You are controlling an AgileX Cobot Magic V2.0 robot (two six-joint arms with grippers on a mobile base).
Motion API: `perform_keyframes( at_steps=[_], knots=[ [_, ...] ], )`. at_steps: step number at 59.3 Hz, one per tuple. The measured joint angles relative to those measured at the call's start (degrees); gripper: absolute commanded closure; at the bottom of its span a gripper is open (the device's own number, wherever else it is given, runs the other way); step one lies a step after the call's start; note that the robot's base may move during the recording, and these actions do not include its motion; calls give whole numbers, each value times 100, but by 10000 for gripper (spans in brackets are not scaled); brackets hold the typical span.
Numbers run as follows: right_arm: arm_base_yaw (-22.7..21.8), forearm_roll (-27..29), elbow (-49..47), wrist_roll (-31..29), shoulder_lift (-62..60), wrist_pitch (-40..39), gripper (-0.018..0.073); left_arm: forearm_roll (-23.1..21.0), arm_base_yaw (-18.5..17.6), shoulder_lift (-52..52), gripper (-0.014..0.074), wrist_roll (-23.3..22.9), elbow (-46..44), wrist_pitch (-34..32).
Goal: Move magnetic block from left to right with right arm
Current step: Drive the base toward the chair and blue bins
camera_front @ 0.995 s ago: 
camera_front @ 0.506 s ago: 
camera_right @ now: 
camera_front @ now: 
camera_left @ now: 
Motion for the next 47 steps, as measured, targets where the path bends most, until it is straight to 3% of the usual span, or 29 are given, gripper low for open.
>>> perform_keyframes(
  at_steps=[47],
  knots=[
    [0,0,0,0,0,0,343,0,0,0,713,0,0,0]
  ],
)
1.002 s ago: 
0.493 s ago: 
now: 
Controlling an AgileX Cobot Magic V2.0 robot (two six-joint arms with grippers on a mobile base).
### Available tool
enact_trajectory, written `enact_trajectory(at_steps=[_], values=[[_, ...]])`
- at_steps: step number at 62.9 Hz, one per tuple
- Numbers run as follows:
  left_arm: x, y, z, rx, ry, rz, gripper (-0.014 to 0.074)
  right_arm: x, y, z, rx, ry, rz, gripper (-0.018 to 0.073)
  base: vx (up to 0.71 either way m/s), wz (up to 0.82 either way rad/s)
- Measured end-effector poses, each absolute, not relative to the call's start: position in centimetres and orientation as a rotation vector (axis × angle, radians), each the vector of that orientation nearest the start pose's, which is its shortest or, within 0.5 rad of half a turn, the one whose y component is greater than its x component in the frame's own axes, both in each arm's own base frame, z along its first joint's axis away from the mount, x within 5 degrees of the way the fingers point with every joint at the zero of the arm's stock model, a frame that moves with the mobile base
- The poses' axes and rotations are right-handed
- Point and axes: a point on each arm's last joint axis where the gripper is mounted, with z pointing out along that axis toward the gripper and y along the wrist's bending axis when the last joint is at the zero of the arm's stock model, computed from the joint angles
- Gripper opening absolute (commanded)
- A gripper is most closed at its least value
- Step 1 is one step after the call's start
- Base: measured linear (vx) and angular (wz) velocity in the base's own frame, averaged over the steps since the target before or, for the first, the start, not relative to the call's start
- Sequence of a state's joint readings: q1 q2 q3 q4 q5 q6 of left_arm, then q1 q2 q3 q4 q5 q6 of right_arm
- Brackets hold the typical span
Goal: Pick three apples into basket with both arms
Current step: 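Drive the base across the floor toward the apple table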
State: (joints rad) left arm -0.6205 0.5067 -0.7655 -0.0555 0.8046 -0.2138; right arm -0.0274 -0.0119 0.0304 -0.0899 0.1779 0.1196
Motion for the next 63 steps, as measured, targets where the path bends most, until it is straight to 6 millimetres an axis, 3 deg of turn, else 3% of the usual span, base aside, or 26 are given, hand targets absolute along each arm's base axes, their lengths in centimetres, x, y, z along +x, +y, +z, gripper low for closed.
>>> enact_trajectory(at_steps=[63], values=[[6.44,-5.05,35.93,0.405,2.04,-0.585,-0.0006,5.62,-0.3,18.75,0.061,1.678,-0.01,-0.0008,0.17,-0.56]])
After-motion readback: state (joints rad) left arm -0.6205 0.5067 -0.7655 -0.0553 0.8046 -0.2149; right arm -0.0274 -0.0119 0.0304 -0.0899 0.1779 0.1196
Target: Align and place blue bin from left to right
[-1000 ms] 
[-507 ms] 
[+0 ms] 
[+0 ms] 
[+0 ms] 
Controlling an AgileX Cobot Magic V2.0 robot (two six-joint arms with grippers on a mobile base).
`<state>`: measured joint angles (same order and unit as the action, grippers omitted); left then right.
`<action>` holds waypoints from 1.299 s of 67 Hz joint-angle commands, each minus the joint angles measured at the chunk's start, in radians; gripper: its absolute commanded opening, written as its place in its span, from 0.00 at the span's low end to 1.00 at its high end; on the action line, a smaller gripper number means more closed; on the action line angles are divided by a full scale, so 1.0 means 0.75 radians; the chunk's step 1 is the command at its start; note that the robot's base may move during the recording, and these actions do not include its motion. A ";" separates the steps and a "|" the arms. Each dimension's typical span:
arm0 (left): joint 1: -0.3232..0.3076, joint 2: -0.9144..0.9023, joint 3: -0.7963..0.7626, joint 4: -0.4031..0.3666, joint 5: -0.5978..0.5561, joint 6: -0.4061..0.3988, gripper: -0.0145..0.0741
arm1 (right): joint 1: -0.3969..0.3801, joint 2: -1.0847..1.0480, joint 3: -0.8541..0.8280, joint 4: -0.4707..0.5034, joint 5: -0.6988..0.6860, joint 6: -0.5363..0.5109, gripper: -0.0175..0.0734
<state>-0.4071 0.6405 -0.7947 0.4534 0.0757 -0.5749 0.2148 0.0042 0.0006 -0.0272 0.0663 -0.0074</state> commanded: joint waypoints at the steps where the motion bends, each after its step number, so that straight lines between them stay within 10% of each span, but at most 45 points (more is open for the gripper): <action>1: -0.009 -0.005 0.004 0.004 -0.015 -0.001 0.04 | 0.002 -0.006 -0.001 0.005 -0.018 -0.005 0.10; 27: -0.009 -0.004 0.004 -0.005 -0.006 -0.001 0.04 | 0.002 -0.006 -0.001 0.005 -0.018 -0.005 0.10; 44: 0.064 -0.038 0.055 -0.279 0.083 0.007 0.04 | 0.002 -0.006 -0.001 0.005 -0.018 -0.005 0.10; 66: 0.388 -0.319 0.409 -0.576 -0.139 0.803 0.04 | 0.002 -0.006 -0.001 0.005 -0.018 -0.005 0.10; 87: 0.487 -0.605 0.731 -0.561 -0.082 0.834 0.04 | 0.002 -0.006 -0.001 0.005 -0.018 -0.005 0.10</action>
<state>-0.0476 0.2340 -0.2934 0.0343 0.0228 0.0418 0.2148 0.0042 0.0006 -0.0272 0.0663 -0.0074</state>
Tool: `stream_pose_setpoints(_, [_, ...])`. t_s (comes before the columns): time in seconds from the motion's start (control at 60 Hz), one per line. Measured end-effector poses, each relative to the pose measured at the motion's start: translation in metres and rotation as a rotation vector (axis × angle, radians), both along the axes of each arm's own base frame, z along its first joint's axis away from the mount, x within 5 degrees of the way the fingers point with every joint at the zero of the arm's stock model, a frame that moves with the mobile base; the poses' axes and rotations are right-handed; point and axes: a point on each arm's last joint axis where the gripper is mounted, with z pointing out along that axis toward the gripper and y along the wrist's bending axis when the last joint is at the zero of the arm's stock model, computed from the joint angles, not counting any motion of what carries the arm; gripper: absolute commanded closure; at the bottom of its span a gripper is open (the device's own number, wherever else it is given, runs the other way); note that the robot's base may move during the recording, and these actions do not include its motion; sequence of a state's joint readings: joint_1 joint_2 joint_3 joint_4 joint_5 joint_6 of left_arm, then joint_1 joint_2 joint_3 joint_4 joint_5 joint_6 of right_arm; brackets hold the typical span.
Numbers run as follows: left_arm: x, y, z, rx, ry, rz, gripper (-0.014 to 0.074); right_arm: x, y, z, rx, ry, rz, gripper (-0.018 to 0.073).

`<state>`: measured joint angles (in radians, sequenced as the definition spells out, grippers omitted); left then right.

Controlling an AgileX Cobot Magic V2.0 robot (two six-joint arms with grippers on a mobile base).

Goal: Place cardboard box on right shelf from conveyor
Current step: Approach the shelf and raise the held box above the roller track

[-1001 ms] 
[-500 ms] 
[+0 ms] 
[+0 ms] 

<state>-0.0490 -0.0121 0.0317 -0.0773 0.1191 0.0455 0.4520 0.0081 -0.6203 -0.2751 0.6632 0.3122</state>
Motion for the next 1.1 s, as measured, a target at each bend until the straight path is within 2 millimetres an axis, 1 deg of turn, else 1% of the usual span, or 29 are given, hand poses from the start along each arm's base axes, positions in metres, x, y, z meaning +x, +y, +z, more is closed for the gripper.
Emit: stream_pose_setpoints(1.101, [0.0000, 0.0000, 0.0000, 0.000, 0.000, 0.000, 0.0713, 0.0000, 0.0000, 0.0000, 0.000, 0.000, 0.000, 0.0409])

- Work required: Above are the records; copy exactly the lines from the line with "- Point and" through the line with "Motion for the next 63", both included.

- Written reply:
- Point and axes: a point on each arm's last joint axis where the gripper is mounted, with z pointing out along that axis toward the gripper and y along the wrist's bending axis when the last joint is at the zero of the arm's stock model, computed from the joint angles
- Gripper opening absolute (commanded)
- A gripper is most closed at its least value
- Step 1 is one step after the call's start
- Base: measured linear (vx) and angular (wz) velocity in the base's own frame, averaged over the steps since the target before or, for the first, the start, not relative to the call's start
- Sequence of a state's joint readings: q1 q2 q3 q4 q5 q6 of left_arm, then q1 q2 q3 q4 q5 q6 of right_arm
- Brackets hold the typical span
Goal: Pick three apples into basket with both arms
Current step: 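Drive the base across the floor toward the apple table
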State: (joints rad) left arm -0.6205 0.5067 -0.7655 -0.0555 0.8046 -0.2138; right arm -0.0274 -0.0119 0.0304 -0.0899 0.1779 0.1196
Motion for the next 63 steps, as measured, targets where the path bends most, until it is straight to 6 millimetres an axis, 3 deg of turn, else 3% of the usual span, base aside, or 26 are given, hand targets absolute along each arm's base axes, their lengths in centimetres, x, y, z along +x, +y, +z, gripper low for closed.

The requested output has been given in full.